Herein
we present the results of an in-depth simulation study of LinA and
its two variants. In our analysis, we combined the exploration of
protein conformational dynamics with and without bound substrates
(hexachlorocyclohexane (HCH) isomers) performed using molecular dynamics
simulation followed by the extraction of the most frequently visited
conformations and their characteristics with a detailed description
of the interactions taking place in the active site between the respective
HCH molecule and the first shell residues by using symmetry-adapted
perturbation theory (SAPT) calculations. A detailed investigation
of the conformational space of LinA substates has been accompanied
by description of enzymatic catalytic steps carried out using a hybrid
quantum mechanics/molecular mechanics (QM/MM) potential along with
the computation of the potential of mean force (PMF) to estimate the
free energy barriers for the studied transformations: dehydrochlorination
of γ-, (−)-α-, and (+)-α-HCH by LinA-type
I and -type II variants.

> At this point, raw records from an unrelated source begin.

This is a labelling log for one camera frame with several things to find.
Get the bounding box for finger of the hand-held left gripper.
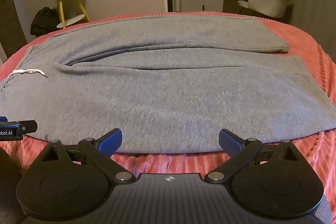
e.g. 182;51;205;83
16;120;38;135

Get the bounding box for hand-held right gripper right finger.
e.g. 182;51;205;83
204;128;300;184

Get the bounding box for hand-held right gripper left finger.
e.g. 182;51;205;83
39;128;135;184

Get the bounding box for grey pants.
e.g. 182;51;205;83
0;15;319;154

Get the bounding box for pink ribbed blanket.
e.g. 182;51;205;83
0;11;336;203

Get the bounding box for black bag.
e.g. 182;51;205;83
30;7;61;37

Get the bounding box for dark wooden door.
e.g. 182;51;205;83
0;0;28;59

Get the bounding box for white upholstered chair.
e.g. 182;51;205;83
238;0;295;25

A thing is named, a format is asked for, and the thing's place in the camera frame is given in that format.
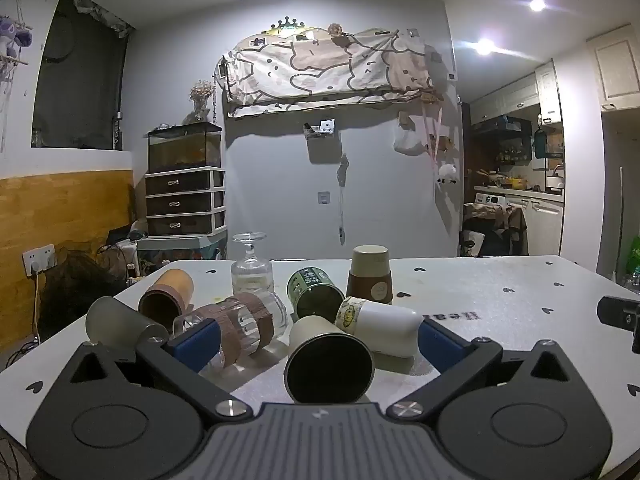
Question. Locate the chair with draped clothes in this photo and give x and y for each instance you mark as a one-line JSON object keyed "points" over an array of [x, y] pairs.
{"points": [[495, 230]]}

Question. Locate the clear glass with brown sleeve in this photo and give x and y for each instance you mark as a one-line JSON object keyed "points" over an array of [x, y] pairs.
{"points": [[245, 325]]}

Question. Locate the purple plush toy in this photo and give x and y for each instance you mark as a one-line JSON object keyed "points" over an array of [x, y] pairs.
{"points": [[12, 35]]}

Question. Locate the black mesh netting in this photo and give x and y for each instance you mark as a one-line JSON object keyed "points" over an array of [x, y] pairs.
{"points": [[75, 290]]}

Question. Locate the printed blanket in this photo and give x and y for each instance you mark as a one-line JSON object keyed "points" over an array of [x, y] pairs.
{"points": [[325, 67]]}

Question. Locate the white wall socket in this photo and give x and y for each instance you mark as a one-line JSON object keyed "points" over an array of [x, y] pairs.
{"points": [[38, 259]]}

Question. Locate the white plastic bag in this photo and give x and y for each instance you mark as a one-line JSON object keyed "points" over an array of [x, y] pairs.
{"points": [[407, 141]]}

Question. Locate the black range hood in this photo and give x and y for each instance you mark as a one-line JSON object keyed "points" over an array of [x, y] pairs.
{"points": [[502, 125]]}

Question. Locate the white kitchen wall cabinets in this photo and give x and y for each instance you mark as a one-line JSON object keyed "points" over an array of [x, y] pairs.
{"points": [[515, 92]]}

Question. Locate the green plastic bottle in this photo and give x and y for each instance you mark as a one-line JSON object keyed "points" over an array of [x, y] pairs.
{"points": [[635, 255]]}

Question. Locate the cream cup with dark inside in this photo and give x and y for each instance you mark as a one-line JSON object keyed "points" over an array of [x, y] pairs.
{"points": [[327, 367]]}

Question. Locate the glass fish tank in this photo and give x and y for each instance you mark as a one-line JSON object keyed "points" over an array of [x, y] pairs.
{"points": [[184, 147]]}

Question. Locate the gold crown decoration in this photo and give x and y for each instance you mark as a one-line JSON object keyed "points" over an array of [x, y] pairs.
{"points": [[289, 25]]}

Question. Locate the pink hanging ribbons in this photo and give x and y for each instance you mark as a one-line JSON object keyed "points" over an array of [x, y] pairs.
{"points": [[434, 137]]}

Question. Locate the metal wall bracket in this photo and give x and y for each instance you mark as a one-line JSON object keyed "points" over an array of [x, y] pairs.
{"points": [[321, 128]]}

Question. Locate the green printed cup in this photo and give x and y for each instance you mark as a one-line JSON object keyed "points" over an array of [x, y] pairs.
{"points": [[315, 292]]}

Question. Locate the brown paper cup lying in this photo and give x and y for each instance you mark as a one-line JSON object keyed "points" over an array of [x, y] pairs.
{"points": [[167, 295]]}

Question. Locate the white upper cupboard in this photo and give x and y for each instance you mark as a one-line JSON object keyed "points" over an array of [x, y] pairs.
{"points": [[615, 67]]}

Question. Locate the grey wall plate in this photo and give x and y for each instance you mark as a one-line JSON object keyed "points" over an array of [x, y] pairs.
{"points": [[324, 197]]}

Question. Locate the dark three-drawer unit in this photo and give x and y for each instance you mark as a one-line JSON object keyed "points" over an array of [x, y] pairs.
{"points": [[184, 202]]}

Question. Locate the grey frosted cup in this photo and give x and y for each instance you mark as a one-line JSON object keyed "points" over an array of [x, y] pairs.
{"points": [[117, 322]]}

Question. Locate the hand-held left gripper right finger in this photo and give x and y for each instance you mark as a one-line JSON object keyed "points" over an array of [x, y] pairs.
{"points": [[441, 344]]}

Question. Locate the vase of dried flowers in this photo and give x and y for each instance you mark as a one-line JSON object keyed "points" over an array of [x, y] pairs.
{"points": [[201, 97]]}

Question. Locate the white cup with patterned band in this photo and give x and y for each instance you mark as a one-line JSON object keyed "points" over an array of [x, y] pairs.
{"points": [[387, 327]]}

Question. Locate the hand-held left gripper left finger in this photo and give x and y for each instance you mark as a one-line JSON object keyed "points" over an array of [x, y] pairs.
{"points": [[196, 344]]}

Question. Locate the dark window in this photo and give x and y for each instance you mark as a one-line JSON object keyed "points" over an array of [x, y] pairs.
{"points": [[77, 80]]}

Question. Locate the clear stemmed glass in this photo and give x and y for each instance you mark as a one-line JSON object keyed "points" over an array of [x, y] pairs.
{"points": [[251, 270]]}

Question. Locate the teal low cabinet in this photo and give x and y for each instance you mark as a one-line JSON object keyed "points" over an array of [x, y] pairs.
{"points": [[175, 250]]}

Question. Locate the white washing machine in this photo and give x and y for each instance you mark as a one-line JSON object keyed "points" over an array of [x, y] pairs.
{"points": [[492, 199]]}

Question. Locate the brown and beige cup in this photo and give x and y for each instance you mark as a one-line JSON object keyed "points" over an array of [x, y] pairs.
{"points": [[370, 272]]}

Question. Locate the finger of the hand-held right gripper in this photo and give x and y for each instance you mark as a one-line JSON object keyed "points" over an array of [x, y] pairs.
{"points": [[617, 312]]}

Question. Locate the white sheep plush toy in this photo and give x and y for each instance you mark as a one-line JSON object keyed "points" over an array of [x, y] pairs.
{"points": [[446, 172]]}

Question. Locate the round ceiling light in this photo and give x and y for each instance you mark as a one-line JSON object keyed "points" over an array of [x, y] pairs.
{"points": [[537, 4], [484, 47]]}

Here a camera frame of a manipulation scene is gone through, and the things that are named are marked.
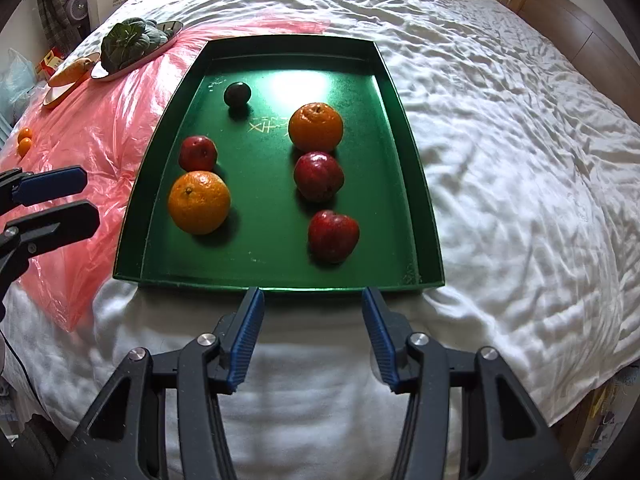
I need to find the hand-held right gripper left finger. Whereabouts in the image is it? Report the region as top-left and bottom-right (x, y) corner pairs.
(54, 287), (266, 480)

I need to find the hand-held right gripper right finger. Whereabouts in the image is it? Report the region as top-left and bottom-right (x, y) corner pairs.
(361, 286), (576, 480)

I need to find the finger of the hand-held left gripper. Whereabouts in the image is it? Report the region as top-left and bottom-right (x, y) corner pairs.
(0, 166), (87, 209)
(0, 200), (101, 321)

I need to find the green rectangular tray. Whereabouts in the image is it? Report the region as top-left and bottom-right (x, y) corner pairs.
(112, 35), (445, 295)

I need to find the red plum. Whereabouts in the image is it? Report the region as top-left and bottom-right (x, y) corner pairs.
(178, 135), (219, 173)
(307, 210), (361, 264)
(293, 151), (345, 203)

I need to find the dark purple plum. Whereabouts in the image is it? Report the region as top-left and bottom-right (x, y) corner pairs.
(223, 81), (251, 108)

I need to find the pink plastic sheet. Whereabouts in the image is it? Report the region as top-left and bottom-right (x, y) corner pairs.
(0, 16), (331, 333)

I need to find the orange-rimmed white plate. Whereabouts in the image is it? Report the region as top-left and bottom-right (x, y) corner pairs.
(41, 77), (86, 109)

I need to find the light blue plastic bag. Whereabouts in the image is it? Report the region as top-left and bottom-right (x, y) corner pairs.
(0, 49), (37, 117)

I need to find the carrot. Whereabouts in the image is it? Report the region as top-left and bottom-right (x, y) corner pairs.
(47, 58), (98, 87)

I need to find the green leafy vegetable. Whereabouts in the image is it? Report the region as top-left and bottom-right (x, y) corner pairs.
(100, 17), (169, 73)

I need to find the purple fan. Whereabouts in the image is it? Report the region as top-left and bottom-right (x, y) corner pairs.
(62, 0), (92, 29)

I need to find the plaid scarf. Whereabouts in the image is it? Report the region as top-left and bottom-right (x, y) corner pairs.
(37, 0), (81, 47)

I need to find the white plate with dark rim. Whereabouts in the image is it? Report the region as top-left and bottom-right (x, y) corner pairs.
(90, 20), (184, 81)

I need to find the white paper bag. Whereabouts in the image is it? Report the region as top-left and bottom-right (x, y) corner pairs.
(90, 0), (142, 28)

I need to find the white quilt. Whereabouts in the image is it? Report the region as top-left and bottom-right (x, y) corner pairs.
(0, 0), (640, 480)

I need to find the wooden headboard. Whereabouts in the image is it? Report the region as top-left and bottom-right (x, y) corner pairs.
(507, 0), (640, 126)

The applied combination of computational
techniques allowed us not only to characterize two LinA types but
also to point to the most important differences between them and link
their features to catalytic efficiency each of them possesses toward
the respective ligand. More importantly it has been demonstrated that
type I protein is more mobile, its active site has a larger volume,
and the dehydrochlorination products are stabilized more strongly
than in the case of type II enzyme, due to differences in the residues
present in the active sites. Additionally, interaction energy calculations
revealed very interesting patterns not predicted before but having
the potential to be utilized in any attempts of improving LinA catalytic
efficiency. On the basis of all these observations, LinA-type I protein
seems to be more preorganized for the dehydrochlorination reaction
it catalyzes than the type II variant.